Course overview

Learning outcomes and objectives

The course presents various advanced methods within data science for predictive modelling and the use of R. Methods for regression, including non-linear regression and generalized additive models, and methods for classification, including trees, boosting and Support Vector Machines, will be examined. The course will focus on practical use in r, without going into details of the mathematical theory of the methods.

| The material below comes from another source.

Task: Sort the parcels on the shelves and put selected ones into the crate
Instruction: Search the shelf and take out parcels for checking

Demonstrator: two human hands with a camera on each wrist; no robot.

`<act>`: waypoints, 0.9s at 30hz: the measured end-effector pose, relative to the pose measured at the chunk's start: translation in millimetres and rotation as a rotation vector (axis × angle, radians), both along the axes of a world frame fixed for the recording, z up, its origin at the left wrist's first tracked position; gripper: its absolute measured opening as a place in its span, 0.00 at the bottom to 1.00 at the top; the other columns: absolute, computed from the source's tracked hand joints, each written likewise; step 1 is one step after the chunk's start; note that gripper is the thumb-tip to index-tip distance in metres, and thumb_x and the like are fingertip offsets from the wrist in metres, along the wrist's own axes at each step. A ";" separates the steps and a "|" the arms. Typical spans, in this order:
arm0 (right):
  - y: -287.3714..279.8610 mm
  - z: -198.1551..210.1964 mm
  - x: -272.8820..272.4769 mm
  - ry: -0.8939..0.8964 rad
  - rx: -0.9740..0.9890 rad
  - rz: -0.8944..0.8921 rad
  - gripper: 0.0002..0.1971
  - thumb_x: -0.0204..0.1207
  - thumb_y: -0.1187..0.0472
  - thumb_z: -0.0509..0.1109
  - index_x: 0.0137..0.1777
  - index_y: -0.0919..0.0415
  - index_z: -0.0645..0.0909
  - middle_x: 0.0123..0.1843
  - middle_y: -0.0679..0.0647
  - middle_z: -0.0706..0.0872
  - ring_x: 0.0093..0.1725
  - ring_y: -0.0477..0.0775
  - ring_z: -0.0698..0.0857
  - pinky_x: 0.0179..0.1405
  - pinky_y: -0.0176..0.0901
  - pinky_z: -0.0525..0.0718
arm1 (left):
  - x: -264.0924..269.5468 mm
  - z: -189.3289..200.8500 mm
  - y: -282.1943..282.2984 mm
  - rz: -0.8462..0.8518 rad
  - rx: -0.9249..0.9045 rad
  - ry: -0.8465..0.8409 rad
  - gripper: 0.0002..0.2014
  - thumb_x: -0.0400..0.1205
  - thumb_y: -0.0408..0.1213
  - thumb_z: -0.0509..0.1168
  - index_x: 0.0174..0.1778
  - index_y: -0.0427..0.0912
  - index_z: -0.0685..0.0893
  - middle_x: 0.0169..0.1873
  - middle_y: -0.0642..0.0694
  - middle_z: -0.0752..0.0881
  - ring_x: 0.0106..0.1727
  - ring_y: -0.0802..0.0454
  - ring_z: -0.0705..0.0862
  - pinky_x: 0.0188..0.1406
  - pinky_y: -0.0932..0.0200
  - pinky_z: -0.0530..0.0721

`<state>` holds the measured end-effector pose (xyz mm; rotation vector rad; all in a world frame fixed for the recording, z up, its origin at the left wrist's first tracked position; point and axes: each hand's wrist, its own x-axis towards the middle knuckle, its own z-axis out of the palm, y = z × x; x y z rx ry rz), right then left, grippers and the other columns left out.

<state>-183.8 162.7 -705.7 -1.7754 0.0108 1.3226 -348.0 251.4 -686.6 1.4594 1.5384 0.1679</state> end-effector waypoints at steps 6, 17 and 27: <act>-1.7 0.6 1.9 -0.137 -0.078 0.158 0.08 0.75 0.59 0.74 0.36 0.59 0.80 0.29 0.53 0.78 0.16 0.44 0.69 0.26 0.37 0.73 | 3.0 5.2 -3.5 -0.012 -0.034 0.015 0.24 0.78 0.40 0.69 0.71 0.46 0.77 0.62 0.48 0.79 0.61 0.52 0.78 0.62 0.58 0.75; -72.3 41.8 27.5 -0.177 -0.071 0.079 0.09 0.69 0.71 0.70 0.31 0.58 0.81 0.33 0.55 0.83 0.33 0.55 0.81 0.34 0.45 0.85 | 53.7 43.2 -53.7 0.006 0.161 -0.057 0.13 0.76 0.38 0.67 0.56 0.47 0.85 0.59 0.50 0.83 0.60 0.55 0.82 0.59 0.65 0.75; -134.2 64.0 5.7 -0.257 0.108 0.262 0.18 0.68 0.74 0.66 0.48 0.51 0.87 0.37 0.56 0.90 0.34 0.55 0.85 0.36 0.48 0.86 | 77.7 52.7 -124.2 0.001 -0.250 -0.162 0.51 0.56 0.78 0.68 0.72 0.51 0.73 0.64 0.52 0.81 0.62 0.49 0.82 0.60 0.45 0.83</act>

On completion of the course the student should have the following learning outcomes:

Knowledge

  • Knows the basic ideas underpinning carious methods in data science/predictive modelling

Skills

  • Can implement various models within data science/predictive modelling in R
  • Use data science methods on real data sets and perform predictions

General competence

  • Have an overview of how data science methods can be used to analyze larger data sets

Lecture overview

Lecture Subject Exercises Datacamp
1 Introduction and short recap of R and Data preprocessing Recap of R Introduction to Regression in R (ch 1-2)
2 Over-fitting and model tuning, selection and evaluation and multiple regression Multiple regression Supervised Learning in R: Regression (ch 1-2)
3 Non-linear regression GAMs Nonlinear modeling in R with GAMs (ch 1-2)
4 Classification methods Supervised Learning in R: Classification (ch 1-3)
5 Decision Trees and Bagged trees Machine Learning with Tree-Based Models in R (ch 1-3)
6 Random forrest and boosting xgboost Machine Learning with Tree-Based Models in R (ch 3-4)
7 Support vector machines Support Vector Machines in R (ch 1-2)
8 Neural Networks Introduction to TensorFlow in R (ch 1-3)
9 Feature selection Supervised Learning in R: Classification (ch 3, video on automatic feature selection

Litterature

We will use many different sources for teaching you applied predictive modelling. Kuhn and Johnson (2016) and James et al. (2013) are the main references.

References

James, Gareth, Daniela Witten, Trevor Hastie, and Robert Tibshirani. 2013. An Introduction to Statistical Learning. 1st ed. Springer.
Kuhn, Max, and Kjell Johnson. 2016. Applied Predictive Modeling. 5th ed. Springer.